Sind Risikopatienten „arbeitsbefreit“?

Um juristisch zu entscheiden, ob eine Tätigkeit am bisherigen Arbeitsplatz für den Arbeitnehmer zumutbar ist, muss zwischen der Fürsorgepflicht des Arbeitgebers und der Arbeitspflicht des Arbeitnehmers abgewogen werden. Dies kann ausschließlich im Einzelfall erfolgen. Die Gefahr einer Infektion mit dem Corona-Virus kann nur in Ausnahmen als unzumutbar gelten. Die reine Zugehörigkeit zu einer Risikogruppe stellt noch keinen entsprechenden Ausnahmefall dar: Zum einen ist der Begriff der Risikogruppe rechtlich nicht definiert, zum anderen müssten auch am Arbeitsplatz klare Anhaltspunkte für ein höheres Infektionsrisiko als in anderen Lebensbereichen vorliegen. Das heißt, eine Befreiung von der Arbeitspflicht setzt sowohl ein besonders hohes Risiko, an Corona zu erkranken, als auch die Wahrscheinlichkeit eines besonders schweren Krankheitsverlaufs voraus.

Über Umstände des erhöhten Infektionsrisikos informieren

Eine weitere Voraussetzung der Befreiung ist, dass der Arbeitgeber die Gefahr einer Infektion nicht durch die während der Pandemie gebotenen und ihm möglichen Schutzmaßnahmen abwendet. Hat der Arbeitgeber die vorgegebenen Maßnahmen umgesetzt, dürfte eine „Befreiung“ von der Arbeit ausgeschlossen sein. Zudem muss der Arbeitnehmer den Arbeitgeber über die Umstände seines erhöhten Infektionsrisikos, also weshalb er einer bestimmten Patientengruppe mit erhöhtem Risiko angehört, informieren.

Wann der Anspruch auf Vergütung verloren geht

Verweigert ein Arbeitnehmer seine Arbeitsleistung am gewohnten Arbeitsplatz unberechtigt, verliert er seinen Anspruch auf Vergütung. Stellt der Arbeitgeber den Arbeitnehmer jedoch frei, weil dieser einer Risikogruppe angehört, besteht der Anspruch auf das Arbeitsentgelt fort.
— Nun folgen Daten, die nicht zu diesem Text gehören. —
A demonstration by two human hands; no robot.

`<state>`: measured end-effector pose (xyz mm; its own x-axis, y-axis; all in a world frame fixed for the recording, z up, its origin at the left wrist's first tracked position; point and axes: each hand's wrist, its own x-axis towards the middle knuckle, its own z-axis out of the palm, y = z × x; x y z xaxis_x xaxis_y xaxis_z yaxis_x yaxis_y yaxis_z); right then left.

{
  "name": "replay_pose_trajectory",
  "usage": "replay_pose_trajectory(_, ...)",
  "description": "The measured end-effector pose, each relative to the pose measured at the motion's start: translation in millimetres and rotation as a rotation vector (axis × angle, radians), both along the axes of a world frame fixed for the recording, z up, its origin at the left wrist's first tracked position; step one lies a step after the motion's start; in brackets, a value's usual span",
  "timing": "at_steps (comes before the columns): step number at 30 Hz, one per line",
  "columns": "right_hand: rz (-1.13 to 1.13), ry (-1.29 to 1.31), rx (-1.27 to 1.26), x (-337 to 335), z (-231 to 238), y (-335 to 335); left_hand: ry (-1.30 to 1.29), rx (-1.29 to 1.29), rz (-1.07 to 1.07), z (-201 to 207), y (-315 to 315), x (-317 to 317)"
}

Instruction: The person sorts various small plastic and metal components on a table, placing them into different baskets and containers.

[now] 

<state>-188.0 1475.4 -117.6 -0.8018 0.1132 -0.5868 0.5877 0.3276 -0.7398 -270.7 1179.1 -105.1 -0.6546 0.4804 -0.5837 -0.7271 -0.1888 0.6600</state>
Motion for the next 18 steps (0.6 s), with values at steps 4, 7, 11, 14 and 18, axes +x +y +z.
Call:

Anders sieht es aus, wenn sich der Arbeitnehmer selbst aktiv auf einen gerechtfertigten Status als Risikopatient beruft und dem Arbeitsplatz fernbleibt: Ob eine berechtigte Arbeitsverweigerung einen Lohnanspruch aufrechterhält, hängt dann von der Dauer ab.

Kommt es beispielsweise zu einer zweiwöchigen oder noch längeren Quarantäne, besteht kein Anspruch auf Vergütung. Generell ist es kaum möglich, als Arbeitnehmer einen Lohnanspruch ohne Gegenleistung aufgrund einer Vorerkrankung einzufordern, wenn das erhöhte Infektionsrisiko unabhängig von der Ausgestaltung des konkreten Arbeitsplatzes besteht.

Arbeitsverweigerung kann Kündigung rechtfertigen

Beruft sich der Arbeitnehmer zu Unrecht auf ein Leistungsverweigerungsrecht als Risikopatient, kann die Verweigerung dem Arbeitgeber gegenüber nicht in einen Urlaubsantrag umgedeutet werden. Vielmehr hat der Arbeitgeber das Recht, bei einer unberechtigten Leistungsverweigerung den Arbeitnehmer abzumahnen oder ihm im Wiederholungsfall zu kündigen.

Umgekehrt kann der Arbeitgeber den Wunsch eines Arbeitnehmers auf Freistellung nicht ohne dessen Zustimmung mit dem Resturlaub verrechnen.